### WHAT IS NEEDED
Determine how many lines in the data below contain "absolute" and write only that number.

================

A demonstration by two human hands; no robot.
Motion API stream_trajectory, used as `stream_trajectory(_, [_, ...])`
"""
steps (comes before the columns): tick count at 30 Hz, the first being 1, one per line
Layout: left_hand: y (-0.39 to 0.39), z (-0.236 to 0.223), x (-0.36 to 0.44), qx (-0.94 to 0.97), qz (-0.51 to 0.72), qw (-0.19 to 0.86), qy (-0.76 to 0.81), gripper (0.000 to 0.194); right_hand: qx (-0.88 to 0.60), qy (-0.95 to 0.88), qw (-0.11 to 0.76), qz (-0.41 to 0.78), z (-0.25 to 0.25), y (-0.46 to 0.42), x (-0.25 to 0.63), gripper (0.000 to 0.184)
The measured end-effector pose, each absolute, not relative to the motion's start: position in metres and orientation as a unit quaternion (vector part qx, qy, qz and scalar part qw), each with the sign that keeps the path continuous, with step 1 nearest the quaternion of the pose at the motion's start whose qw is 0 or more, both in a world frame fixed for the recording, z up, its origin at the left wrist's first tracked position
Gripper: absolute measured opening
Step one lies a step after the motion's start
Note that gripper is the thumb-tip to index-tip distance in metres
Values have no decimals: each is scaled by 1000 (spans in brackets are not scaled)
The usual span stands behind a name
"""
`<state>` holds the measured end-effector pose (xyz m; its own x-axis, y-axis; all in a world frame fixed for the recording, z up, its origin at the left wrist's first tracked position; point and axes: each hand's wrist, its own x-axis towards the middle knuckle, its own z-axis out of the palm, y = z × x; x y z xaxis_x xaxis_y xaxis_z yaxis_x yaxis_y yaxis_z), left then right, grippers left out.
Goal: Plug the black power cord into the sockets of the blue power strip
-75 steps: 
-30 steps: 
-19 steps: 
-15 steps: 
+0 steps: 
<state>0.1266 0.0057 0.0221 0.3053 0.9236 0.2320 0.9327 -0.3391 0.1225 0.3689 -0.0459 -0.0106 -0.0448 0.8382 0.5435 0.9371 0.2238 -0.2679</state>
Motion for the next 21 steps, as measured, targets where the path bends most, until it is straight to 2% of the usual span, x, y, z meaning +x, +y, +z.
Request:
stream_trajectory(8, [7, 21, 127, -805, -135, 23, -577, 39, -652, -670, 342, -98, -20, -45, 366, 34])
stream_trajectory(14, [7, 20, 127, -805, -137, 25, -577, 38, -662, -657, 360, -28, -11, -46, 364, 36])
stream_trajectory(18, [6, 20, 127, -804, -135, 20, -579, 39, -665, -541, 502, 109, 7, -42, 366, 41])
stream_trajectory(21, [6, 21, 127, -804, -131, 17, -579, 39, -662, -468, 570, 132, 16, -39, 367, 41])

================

### RESPONSE AREA
2